Even though Jews have been mostly exempted from serving in the German military for historical reasons, an increasing number are opting to do so.
An estimated 200 Jews serve in the Bundeswehr
There are no rabbis in the German military and kosher food is never served. But that doesn't matter to recent young recruits such as Norbert Kagarlitzkij who said he is pretty relaxed about being Jewish -- and about serving in the German army.
"It is just part of the deal of being a young German," he said. "Germans have to go to the army for a while or do alternative community service. So should we."
More than 60 years after the Holocaust, it still comes as a surprise to many to hear that German Jews serve in the German armed forces, the Bundeswehr. After the war, the Central Council of Jews in Germany and the defense ministry made a deal that exempted Jews up to the third generation of Holocaust victims, from serving in the military. But these days, there are an estimated 200 Jews serving in the 250,000-strong German military. And many say that number is growing.
A matter of duty
Before the Nazis, many Jews had served in the German army -- in World War I, for example. The Bundeswehr was founded in 1955. For decades afterward, most Jewish Germans would not have dreamed of serving in the military.
Michael Fürst was one of the first to do so even though two of his grandparents were killed by the Nazis. He said he felt it was his duty and should be seen as something normal.
"In 1966, in Jewish circles, the Bundeswehr was not viewed as a new army but as the heir and successor of the army that took part in killing the Jews," he said. "I didn't have to join the Bundeswehr. I could have requested an exemption which was always granted to people whose families had been persecuted by the Nazi regime."
The so-called normality
Many equated the early Bundeswehr with the Nazis
More than 200,000 Jews now live in Germany. Most of them are recent immigrants from the former Soviet Union.
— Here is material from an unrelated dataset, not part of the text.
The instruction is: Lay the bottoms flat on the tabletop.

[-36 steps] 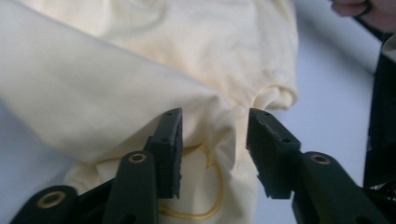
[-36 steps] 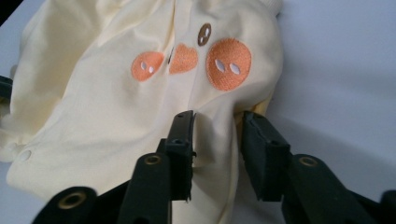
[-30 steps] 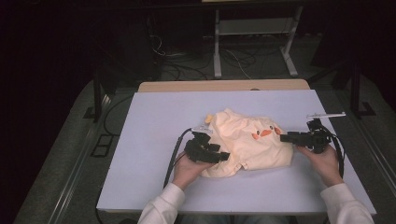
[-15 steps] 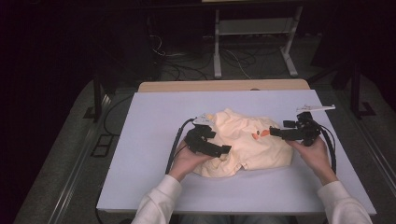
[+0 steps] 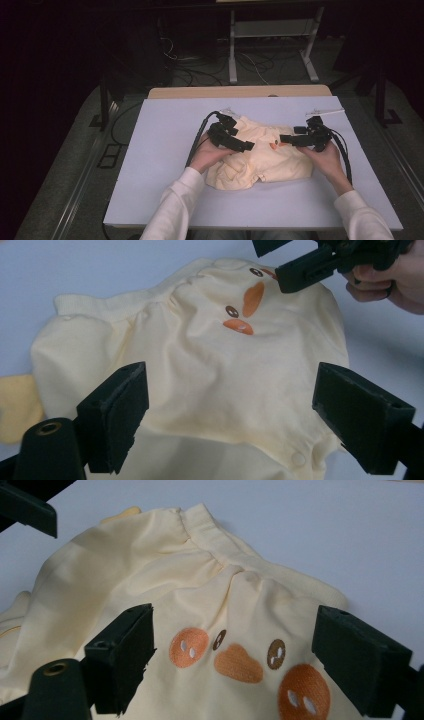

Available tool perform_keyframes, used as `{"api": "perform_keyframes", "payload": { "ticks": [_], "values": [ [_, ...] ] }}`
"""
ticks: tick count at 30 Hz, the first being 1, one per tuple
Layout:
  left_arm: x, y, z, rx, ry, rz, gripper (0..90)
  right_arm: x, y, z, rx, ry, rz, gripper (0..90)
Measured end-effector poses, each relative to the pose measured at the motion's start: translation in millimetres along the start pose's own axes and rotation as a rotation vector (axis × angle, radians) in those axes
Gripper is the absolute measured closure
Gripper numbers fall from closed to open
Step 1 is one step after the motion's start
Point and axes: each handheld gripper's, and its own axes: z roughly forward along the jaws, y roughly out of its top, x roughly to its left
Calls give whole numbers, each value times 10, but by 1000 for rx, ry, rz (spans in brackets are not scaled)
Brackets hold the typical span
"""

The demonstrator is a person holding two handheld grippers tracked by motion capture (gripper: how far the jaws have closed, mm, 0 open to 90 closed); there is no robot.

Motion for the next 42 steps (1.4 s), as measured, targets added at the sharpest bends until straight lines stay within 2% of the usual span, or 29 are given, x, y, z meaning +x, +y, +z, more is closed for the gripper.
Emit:
{"api": "perform_keyframes", "payload": {
  "ticks": [4, 5, 8, 9, 12, 13, 17, 19, 22, 25, 28, 29, 30, 33, 34, 35, 36, 37, 38, 40, 41, 42],
  "values": [
    [166, 50, 118, 19, -5, -38, 201, -23, 13, 68, 22, -1, 6, 198],
    [215, 54, 148, 24, -12, -48, 243, -42, 19, 92, 28, 2, 12, 229],
    [339, 46, 231, 37, -8, -64, 268, -57, 20, 106, 30, 3, 17, 265],
    [383, 35, 254, 39, -4, -70, 307, -72, 19, 115, 39, 7, 27, 286],
    [509, -15, 325, 41, 5, -95, 322, -98, 9, 129, 48, 7, 34, 312],
    [572, -48, 368, 52, 24, -108, 332, -118, -2, 134, 57, 1, 36, 320],
    [659, -96, 431, 73, 52, -116, 337, -164, -19, 141, 69, -13, 55, 354],
    [669, -105, 449, 78, 52, -116, 338, -180, -26, 143, 72, -14, 58, 375],
    [679, -132, 515, 115, 73, -101, 339, -194, -34, 145, 78, -24, 59, 378],
    [684, -143, 531, 105, 81, -104, 346, -211, -49, 150, 90, -42, 52, 381],
    [651, -143, 543, 116, 105, -75, 360, -232, -66, 157, 103, -55, 44, 400],
    [634, -148, 553, 116, 107, -69, 392, -242, -77, 164, 112, -56, 43, 412],
    [606, -152, 560, 118, 122, -53, 447, -248, -92, 179, 124, -49, 36, 449],
    [592, -155, 565, 119, 131, -45, 584, -230, -110, 217, 160, -39, 9, 582],
    [567, -161, 578, 112, 160, -29, 621, -221, -116, 236, 176, -34, 2, 628],
    [563, -166, 576, 113, 174, -21, 667, -211, -121, 255, 191, -30, 2, 665],
    [563, -166, 576, 113, 174, -21, 698, -211, -121, 255, 191, -30, 2, 665],
    [558, -182, 578, 97, 180, -29, 734, -195, -121, 278, 203, -24, -3, 755],
    [559, -210, 575, 76, 185, -38, 781, -190, -117, 280, 206, -23, -5, 784],
    [603, -279, 565, 27, 134, -83, 844, -187, -114, 281, 204, -12, 0, 819],
    [620, -304, 562, 6, 125, -102, 853, -183, -112, 280, 205, -11, -1, 828],
    [626, -314, 559, 0, 120, -104, 853, -183, -112, 280, 205, -11, -1, 828]
  ]
}}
Many of these immigrants, in particular, seem to have fewer qualms about serving in the German army as do the third and fourth generation of German Jews.
"There is a lot of talk about so-called normality," said Stephan Kramer, secretary-general of the Central Council of Jews in Germany. "That we are talking about this subject is a sign of it. In fact, many young men and women in the Jewish community, especially among immigrant families, seriously consider careers in the armed forces. Obviously, the rules and regulations have to change with the times."
Putting one's foot in it
The German army is on peacekeeping missions around the world
Most Jews that join the German army say they haven't had a hard time fitting in, either.
"They are curious about what it's like to be a Jew," Kagarlizkij said of his non-Jewish counterparts. "Most of the people I have met in the Bundeswehr had never had anything to do with Jews."
Rabbi Walter Homolka, an army reserve officer who advises the armed forces, said that the Germany military is almost too afraid of offending Jews.
"One source of tension is that the Bundeswehr is too worried about doing something wrong," Homolka said. "Our task, as Jews, is to point out to the army where it should be careful. But the level of concern needs to be lowered... the constant fear of putting one's foot in it."
A democratic army
Students at Berlin's liberal rabbinical seminary, founded in 1999, have to do a brief internship with a military. Most go to the US Army, but some now choose the Bundeswehr and say they are pleased with their choice.
"It is a democratic army, an army that is very concerned about its image, about what it does, and what it is," said Konstantin Pal, who spent a month with the German Navy.
He added that few institutions provide such a good opportunity for anyone seeking integration into German society.
"In the Bundeswehr, the most important thing is camaraderie -- not whether you go to church every Sunday or to the synagogue on Friday evening," he said. "What counts is doing your job well."
Last November, an association of Jewish soldiers was founded. Its aim is to honor the Jews who fell in the World War I fighting for Germany -- and to provide a forum for present-day German Jewish soldiers.
"It is something new," said Kramer of the Central Council of Jews. "We welcome the establishment of such an organization in principle -- but of course it should not mean that a Jewish group within the Bundeswehr expects any special privileges."